Repeat the lines from the line with "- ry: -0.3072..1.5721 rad" to the line with "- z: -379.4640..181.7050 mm" in the listing below, keeping both end lines and adding nothing.

▶ **Dataset extract**
^^^^^^^^
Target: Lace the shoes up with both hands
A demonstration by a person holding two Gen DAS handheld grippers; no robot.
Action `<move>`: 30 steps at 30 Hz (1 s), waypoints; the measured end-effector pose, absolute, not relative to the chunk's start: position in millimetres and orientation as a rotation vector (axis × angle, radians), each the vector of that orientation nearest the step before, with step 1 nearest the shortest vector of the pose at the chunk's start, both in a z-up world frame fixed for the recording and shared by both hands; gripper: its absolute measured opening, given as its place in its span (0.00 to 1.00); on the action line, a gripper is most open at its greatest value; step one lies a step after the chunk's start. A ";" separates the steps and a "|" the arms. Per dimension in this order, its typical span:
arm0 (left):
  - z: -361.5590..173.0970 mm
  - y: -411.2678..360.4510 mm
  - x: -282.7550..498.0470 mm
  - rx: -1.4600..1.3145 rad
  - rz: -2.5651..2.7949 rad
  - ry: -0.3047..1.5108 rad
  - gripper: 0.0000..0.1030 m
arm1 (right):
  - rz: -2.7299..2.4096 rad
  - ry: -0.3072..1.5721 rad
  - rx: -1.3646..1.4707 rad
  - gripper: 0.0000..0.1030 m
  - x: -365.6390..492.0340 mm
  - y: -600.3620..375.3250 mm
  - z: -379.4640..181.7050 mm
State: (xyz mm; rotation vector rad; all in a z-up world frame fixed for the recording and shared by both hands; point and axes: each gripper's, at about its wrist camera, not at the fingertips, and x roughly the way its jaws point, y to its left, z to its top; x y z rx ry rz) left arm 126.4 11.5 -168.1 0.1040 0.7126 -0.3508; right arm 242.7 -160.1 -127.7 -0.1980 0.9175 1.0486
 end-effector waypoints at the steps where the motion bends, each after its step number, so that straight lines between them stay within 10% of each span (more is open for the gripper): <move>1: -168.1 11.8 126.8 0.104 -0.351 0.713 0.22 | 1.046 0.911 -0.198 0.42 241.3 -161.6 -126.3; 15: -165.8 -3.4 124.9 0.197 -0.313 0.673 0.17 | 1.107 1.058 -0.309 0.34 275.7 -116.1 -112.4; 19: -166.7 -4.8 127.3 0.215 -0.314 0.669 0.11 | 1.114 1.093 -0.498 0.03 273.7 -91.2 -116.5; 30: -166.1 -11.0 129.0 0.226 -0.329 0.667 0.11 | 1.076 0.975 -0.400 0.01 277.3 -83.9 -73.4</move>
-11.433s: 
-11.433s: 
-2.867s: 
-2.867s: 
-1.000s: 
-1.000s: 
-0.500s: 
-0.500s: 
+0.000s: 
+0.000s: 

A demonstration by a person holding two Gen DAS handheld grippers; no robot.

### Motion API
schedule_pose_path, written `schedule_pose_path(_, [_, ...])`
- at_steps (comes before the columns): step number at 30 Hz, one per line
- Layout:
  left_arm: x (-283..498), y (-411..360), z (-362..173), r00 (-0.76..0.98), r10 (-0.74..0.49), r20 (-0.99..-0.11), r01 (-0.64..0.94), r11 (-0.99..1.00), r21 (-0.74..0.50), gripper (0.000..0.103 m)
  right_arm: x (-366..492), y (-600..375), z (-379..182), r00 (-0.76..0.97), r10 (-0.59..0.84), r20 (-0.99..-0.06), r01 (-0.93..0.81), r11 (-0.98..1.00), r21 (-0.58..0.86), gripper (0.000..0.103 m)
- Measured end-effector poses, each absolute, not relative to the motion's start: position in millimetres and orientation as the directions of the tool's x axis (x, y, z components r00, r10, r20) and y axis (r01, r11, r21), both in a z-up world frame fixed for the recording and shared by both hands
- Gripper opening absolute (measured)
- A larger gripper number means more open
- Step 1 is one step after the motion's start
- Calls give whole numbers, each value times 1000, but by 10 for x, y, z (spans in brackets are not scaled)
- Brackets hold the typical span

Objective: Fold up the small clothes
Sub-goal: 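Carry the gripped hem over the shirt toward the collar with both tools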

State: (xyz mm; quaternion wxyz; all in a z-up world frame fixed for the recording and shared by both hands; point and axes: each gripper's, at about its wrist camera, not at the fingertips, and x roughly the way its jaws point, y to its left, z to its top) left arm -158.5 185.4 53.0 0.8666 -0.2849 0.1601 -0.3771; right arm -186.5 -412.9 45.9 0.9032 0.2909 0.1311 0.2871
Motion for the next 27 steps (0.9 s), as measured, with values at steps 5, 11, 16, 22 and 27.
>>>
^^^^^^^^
▶ **Task answer**
  - ry: -0.3072..1.5721 rad
  - rx: -1.3646..1.4707 rad
  - gripper: 0.0000..0.1030 m
  - x: -365.6390..492.0340 mm
  - y: -600.3620..375.3250 mm
  - z: -379.4640..181.7050 mm

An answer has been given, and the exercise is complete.